> _What is expected_:
Report each line of the data that includes the word "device".

> _Material for this task_:
---

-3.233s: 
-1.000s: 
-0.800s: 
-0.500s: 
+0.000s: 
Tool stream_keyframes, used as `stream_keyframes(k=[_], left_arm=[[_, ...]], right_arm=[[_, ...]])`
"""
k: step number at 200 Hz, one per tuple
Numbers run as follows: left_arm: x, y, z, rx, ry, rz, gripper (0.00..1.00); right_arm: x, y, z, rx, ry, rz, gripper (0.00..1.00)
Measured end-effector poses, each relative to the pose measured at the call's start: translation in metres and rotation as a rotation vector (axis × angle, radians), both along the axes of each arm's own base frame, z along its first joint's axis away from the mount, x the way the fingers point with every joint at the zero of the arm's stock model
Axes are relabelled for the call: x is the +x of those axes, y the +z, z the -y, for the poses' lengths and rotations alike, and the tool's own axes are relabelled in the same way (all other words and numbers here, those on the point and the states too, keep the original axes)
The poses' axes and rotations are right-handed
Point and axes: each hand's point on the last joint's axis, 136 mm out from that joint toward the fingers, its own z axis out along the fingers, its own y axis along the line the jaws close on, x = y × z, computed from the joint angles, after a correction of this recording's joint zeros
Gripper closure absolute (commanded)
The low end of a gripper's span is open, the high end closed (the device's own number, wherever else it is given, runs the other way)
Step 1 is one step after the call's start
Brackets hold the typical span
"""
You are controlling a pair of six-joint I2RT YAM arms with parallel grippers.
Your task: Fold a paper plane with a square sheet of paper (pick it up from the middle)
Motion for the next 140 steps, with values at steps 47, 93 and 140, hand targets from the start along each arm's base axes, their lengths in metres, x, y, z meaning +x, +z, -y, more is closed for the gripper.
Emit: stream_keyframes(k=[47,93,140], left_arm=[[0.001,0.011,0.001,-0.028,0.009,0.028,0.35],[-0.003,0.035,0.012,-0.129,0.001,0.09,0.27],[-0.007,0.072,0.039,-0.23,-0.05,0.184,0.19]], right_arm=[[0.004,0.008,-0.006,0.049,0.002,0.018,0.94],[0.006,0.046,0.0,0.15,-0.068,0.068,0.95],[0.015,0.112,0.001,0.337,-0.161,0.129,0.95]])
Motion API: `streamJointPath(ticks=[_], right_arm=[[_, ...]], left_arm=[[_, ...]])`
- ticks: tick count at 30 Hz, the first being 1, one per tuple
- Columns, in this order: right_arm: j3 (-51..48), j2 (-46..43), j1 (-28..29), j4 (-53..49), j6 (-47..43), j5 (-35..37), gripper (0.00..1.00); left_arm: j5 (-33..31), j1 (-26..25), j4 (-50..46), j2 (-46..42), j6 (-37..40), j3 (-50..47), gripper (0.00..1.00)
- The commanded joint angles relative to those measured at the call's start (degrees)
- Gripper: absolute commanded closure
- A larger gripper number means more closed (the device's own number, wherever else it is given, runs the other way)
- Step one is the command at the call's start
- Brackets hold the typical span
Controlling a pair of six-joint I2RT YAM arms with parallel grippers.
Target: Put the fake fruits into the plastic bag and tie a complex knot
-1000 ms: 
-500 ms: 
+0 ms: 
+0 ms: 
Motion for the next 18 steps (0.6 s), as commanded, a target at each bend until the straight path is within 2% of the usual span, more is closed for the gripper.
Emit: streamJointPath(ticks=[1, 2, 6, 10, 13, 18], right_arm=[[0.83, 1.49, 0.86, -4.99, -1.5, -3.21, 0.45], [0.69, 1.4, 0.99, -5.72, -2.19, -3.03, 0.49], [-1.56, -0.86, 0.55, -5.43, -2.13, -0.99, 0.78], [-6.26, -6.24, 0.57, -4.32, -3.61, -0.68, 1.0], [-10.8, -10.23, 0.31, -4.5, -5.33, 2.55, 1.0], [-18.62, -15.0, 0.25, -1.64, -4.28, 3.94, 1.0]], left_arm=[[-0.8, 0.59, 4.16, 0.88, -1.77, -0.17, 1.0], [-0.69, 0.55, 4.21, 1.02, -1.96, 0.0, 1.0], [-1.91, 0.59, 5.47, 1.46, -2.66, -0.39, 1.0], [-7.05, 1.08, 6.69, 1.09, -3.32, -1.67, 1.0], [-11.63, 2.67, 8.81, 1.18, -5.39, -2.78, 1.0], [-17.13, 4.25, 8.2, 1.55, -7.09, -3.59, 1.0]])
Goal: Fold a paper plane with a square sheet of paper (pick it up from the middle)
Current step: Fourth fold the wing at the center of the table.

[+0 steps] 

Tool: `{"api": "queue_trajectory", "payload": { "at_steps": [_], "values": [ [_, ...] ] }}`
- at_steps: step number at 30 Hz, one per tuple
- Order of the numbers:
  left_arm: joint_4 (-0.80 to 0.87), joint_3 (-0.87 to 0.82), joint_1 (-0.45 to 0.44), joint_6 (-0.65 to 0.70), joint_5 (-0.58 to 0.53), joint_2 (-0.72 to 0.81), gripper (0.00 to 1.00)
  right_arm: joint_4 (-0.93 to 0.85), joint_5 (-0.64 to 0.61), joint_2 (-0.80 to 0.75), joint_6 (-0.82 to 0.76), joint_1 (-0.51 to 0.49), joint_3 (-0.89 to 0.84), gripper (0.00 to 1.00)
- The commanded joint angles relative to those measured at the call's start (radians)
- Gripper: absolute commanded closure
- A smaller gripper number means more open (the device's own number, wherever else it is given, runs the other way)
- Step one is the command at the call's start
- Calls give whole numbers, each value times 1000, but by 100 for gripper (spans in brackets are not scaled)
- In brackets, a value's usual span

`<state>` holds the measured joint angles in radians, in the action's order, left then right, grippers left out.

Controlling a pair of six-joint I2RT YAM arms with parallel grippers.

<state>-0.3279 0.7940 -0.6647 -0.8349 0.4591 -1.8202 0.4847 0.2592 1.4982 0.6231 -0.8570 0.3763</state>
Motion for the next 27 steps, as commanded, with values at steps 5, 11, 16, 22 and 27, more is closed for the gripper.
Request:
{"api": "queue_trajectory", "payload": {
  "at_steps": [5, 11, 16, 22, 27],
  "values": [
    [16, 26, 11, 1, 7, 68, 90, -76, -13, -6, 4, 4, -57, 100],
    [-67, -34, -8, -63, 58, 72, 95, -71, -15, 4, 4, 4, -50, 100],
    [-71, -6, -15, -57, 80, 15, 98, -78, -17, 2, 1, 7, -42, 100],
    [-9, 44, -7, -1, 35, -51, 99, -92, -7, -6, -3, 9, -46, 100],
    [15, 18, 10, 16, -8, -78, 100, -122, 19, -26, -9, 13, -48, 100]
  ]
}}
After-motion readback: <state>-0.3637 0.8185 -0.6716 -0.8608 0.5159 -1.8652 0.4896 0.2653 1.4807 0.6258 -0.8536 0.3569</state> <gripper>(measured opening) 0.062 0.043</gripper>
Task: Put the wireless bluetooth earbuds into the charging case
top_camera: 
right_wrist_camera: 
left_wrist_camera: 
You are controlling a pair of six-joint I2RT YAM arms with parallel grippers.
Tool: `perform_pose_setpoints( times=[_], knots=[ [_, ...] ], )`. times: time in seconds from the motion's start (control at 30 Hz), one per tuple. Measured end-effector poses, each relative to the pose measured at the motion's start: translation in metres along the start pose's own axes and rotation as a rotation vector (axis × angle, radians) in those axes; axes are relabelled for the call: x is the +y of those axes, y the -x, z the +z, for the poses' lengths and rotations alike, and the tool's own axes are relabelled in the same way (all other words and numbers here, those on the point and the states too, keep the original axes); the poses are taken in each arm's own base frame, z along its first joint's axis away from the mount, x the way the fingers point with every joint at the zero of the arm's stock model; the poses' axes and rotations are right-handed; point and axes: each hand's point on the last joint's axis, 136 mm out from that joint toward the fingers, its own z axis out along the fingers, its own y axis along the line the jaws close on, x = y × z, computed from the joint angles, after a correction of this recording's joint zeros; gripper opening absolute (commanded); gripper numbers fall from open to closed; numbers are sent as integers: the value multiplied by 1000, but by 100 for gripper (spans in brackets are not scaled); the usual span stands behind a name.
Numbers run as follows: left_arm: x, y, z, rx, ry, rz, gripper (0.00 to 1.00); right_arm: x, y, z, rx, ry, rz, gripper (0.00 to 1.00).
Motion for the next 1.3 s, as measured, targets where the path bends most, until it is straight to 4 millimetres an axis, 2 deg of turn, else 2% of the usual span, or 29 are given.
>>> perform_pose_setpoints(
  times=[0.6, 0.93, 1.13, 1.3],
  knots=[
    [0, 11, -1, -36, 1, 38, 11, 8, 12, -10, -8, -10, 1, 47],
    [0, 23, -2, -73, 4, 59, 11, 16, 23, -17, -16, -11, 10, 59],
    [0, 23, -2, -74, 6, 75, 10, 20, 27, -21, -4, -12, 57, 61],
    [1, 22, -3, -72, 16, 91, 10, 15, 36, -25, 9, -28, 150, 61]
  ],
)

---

> _Task answer_:
The low end of a gripper's span is open, the high end closed (the device's own number, wherever else it is given, runs the other way)
- A larger gripper number means more closed (the device's own number, wherever else it is given, runs the other way)
- A smaller gripper number means more open (the device's own number, wherever else it is given, runs the other way)

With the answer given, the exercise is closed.